RESTful web applications don't use session state, so one could argue that by that virtue alone it is different than most web applications in existence at the moment.
As for Cloud Computing, I find myself agreeing with Larry Ellison for once in my life.
I'm in agreement on what you've posted. You might consider making this community wiki since it's likely to garner many answers based on opinion. Cloud computing seems to have taken off as a buzzword, and this is largely due to a decrease in cost for mass quantities of hardware. And then there is REST which is really just a formal name and definition for something that has been in place for a long time. Some people like to encapsulate ideas with buzzwords and acronyms. Sometimes it's useful to put a name to an idea though.
Not only this, the concept of things being old concepts with new names is old. It's hard to be original these days :P
You are right about REST -- its mostly old concepts with a lot of added pedantry and not much added substance.
Cloud computing has a small but fundamental difference from distributed computing. In distributed computing you had servers dedicated to particular functions, and usually some sort of directory service to locate the correct server. In cloud computing any server is capable of any task and usually the servers queue up for work which is distributed from a central point.
I was involved in couple of cloud computing platform recently.
First of all please note that I am not trying to criticize any platform.
Cloud computing is large area but to make my point simple and understandable. Let me come up with very simple scenario and that is data storage services hosted on the cloud.
If you take any storage service like Amazon EC2, SQL Data Service(SDS), Salesforce.com services.
If you want to consume any of such data storage service platform goal of all such service are same and that is to serve requested data on demand.
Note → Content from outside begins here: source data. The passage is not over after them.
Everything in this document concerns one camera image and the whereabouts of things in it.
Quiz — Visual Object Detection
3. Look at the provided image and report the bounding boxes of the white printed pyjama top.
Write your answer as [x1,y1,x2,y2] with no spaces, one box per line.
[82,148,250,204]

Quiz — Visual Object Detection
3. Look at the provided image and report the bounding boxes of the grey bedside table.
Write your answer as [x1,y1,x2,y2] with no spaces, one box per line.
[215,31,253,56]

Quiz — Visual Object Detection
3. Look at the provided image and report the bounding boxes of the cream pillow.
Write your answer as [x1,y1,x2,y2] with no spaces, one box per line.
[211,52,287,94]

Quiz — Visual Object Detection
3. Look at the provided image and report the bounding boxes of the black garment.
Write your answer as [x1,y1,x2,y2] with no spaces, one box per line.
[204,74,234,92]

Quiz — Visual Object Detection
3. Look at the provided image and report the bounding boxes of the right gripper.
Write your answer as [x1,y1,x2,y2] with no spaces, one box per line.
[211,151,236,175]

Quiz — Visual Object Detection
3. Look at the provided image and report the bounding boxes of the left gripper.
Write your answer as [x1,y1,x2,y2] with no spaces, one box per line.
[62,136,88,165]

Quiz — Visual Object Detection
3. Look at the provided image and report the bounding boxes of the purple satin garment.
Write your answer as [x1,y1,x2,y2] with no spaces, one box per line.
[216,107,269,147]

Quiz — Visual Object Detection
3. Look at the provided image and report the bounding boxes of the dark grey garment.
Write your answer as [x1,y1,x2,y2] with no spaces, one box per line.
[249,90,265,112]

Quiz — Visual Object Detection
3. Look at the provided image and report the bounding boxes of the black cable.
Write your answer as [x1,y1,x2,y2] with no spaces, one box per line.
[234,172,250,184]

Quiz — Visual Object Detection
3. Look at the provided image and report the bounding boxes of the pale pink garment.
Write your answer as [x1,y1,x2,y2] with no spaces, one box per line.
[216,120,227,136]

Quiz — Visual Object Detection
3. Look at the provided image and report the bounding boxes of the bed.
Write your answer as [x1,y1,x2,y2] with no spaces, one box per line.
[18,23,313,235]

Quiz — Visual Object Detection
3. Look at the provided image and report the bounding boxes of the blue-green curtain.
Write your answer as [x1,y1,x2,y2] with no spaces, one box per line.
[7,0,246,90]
Without warring about how it store and where it stored and who is maintaining it etc... (all cloud goodies)
Now my area of concern is the way ANSI-SQL regulated platform venders to make sure they follow similar language across all the product can’t they regulate similar concept across
service providers?
Why no such initiatives??
Any thoughts appreciated
It seems to me like you're worried about vendor lock-in with cloud computing. I may be naive but I would normally choose technologies and then go look for cloud vendors that'd be able to deliver these technologies. And if I was aiming for a "write once run anywhere approach" I'd have to select technology that'd make this as realistic as possible.
With the fairly rapid speed of development I really think standardization committees would struggle to keep up. ANSI-SQL has had 20 + years of history. It seems to me like you're requesting for standardization long before we even know what the cloud is up to....
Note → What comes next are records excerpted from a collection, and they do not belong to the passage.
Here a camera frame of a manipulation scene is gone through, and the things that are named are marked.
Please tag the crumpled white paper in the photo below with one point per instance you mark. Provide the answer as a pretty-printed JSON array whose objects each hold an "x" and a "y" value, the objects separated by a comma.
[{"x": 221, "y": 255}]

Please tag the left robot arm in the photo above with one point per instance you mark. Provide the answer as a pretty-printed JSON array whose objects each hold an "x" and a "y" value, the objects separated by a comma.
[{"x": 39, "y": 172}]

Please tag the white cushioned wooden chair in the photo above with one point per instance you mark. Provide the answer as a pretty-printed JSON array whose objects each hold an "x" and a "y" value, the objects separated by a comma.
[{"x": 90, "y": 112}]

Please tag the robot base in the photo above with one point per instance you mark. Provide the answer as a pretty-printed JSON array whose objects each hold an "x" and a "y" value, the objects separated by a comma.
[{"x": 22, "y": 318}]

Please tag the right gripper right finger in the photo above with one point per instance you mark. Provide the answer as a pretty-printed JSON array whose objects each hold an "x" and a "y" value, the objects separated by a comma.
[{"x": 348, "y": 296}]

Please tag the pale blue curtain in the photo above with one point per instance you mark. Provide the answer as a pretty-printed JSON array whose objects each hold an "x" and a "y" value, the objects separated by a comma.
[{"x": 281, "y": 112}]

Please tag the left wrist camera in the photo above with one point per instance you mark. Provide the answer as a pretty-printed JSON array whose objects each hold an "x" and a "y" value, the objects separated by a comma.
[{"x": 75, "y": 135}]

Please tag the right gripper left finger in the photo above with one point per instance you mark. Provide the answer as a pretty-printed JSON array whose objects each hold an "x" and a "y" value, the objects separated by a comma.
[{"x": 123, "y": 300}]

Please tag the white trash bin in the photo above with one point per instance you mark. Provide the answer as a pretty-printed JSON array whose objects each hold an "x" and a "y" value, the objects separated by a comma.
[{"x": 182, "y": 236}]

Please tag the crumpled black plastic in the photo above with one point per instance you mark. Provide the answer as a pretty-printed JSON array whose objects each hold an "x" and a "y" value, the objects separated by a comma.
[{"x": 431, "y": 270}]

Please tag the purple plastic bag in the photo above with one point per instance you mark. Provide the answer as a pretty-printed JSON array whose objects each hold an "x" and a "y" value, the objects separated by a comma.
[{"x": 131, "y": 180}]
I think that this emerging cloud computing initiative is just too young in order to have standards.
Service providers right now just worry about rushing into the market, rather than interoperability and standards.
Later on, when the situation is more established, some common guidelines may emerge. But there is still a long way to go.
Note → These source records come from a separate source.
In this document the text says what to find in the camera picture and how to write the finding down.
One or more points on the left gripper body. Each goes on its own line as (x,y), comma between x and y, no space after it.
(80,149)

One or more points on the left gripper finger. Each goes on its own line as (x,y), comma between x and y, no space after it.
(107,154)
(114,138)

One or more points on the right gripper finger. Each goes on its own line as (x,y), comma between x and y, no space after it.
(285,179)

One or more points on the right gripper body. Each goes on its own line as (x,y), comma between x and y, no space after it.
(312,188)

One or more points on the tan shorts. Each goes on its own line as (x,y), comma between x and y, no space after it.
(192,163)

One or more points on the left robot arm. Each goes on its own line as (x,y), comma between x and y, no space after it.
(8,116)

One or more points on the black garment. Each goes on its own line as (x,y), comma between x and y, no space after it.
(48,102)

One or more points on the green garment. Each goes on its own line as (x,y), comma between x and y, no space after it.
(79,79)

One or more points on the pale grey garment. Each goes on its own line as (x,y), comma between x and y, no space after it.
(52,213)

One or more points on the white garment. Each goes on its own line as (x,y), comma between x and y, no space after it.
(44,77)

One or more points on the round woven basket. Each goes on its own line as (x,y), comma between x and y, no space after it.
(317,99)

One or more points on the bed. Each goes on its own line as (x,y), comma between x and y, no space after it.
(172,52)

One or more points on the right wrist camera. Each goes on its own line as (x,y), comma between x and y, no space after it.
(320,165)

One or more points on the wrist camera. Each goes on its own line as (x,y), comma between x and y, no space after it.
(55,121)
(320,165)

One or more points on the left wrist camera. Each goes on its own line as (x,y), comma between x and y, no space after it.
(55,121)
You seem to be asking specifically about cloud storage services, rather than cloud computing in general. So your Amazon example would be S3, not EC2.
I think the field is a little young to be standardising on an API just yet. The services differentiate themselves in ways which rule this out. For example, S3 trades sophistication for scalability/reliability/performance: you can't do a complex SQL LIKE query. You can store and retrieve blobs of data based on a key, and that's about it.
I think as such services become more and more the mainstream way to do things, standards will emerge. Users will want the freedom to switch providers on a whim, move their data around, test against free local storage, etc.
The APIs used are all based on Web Standards already. Making an abstraction layer to make them look the same is fairly trivial.